2/ The Lock bit (bit 1) is ignored in the Linux implementation. If the
hypervisor starts with Lock bit set, the init function allocates the
hv_hypercall_pg and writes the value to the MSR, then:
	a/ If the hypervisor ignores the write, the MSR remains unchanged,
		but the global variable is already set. Attempt to do a
		hypercall ends with call to undefined memory, because the code
		in hv_do_hypercall() checks the global variable against NULL,
		which will pass.
	b/ The hypervisor injects #GP, in which case the guest crashes.

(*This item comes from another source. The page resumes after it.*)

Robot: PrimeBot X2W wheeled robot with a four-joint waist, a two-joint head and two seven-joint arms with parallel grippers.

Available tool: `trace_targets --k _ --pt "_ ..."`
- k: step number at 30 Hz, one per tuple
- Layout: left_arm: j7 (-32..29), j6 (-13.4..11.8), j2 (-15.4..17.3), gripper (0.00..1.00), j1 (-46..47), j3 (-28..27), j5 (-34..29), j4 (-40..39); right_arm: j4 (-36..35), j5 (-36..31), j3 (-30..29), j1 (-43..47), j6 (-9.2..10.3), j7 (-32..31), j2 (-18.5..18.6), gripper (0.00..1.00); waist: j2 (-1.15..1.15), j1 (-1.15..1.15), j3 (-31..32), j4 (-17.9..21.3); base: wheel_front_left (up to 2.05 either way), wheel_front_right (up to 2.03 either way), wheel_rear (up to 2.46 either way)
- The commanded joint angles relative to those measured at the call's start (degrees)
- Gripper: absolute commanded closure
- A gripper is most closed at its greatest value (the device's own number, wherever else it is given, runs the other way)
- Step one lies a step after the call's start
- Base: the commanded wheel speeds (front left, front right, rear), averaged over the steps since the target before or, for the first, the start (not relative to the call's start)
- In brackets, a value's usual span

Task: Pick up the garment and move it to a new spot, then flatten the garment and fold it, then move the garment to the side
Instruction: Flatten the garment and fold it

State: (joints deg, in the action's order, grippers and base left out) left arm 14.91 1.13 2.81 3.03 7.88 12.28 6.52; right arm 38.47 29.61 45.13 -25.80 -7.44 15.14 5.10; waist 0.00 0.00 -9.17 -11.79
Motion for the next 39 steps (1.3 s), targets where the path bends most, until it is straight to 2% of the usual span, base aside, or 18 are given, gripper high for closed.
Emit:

Do I understand the specification correctly? If yes, then the issues
here are real issues. If my understanding is wrong, what do I miss?

-- 
Best regards,
Vit Kabele

[1]: https://docs.microsoft.com/en-us/virtualization/hyper-v-on-windows/tlfs/tlfs

RE: Hyper-V: Question about initializing hypercall interface

[Michael Kelley (LINUX)]

From: Vit Kabele <vit.kabele@sysgo.com> Sent: Thursday, May 19, 2022 6:11 AM
> 
> Hello,
> 
> I'm playing with the Hyper-V interface described in the documentation
> here [1] (version 6.0b) and I noticed inconsistency between the
> document and the actual code in arch/x86/hyperv/hv_init.c.
> 
> Section 3.13 Establishing the Hypercall Interface states:
> 
> > 5. The guest checks the Enable Hypercall Page bit. If it is set, the
> > interface is already active, and steps 6 and 7 should be omitted.
> > 6.  The guest finds a page within its GPA space, preferably one that
> > is not occupied by RAM, MMIO, and so on. If the page is occupied, the
> > guest should avoid using the underlying page for other purposes.
> > 7.  The guest writes a new value to the Hypercall MSR
> > (HV_X64_MSR_HYPERCALL) that includes the GPA from step 6 and sets the
> > Enable Hypercall Page bit to enable the interface.
> 
> Yet the code in hv_init.c seems to skip the step 5. and performs the
> steps 6. and 7. unconditionally. Snippet below.
> 
> ```
> rdmsrl(HV_X64_MSR_HYPERCALL, hypercall_msr.as_uint64);
> hypercall_msr.enable = 1;
> 
> if (hv_root_partition) {
>         ...
> } else {
>     hypercall_msr.guest_physical_address = vmalloc_to_pfn(hv_hypercall_pg);
>     wrmsrl(HV_X64_MSR_HYPERCALL, hypercall_msr.as_uint64);
> }
> ```
> 
> 1/ I thought that the specification is written in a way that allows
> hypervisor to locate the hypercall page on its own (for whatever reason)
> and just announce the location to the guest by setting the Enable bit in
> the MSR on initial read. A guest should then not attempt to remap the
> page (point 5. above), but instead create kernel mapping to the page
> reported by the hypervisor.

Arguably, the TLFS is a bit unclear here, but the first paragraph
in Section 3.13 makes clear that the guest must select the location
for the hypercall page.  I'm certain that the hypervisor can not
pick the location and just inform the guest.  The intent of Step 5 is
to handle the case where the guest might have already set up
the hypercall page.

> 
> 2/ The Lock bit (bit 1) is ignored in the Linux implementation. If the
> hypervisor starts with Lock bit set, the init function allocates the
> hv_hypercall_pg and writes the value to the MSR, then:
>         a/ If the hypervisor ignores the write, the MSR remains unchanged,
>                 but the global variable is already set. Attempt to do a
>                 hypercall ends with call to undefined memory, because the code
>                 in hv_do_hypercall() checks the global variable against NULL,
>                 which will pass.
>         b/ The hypervisor injects #GP, in which case the guest crashes.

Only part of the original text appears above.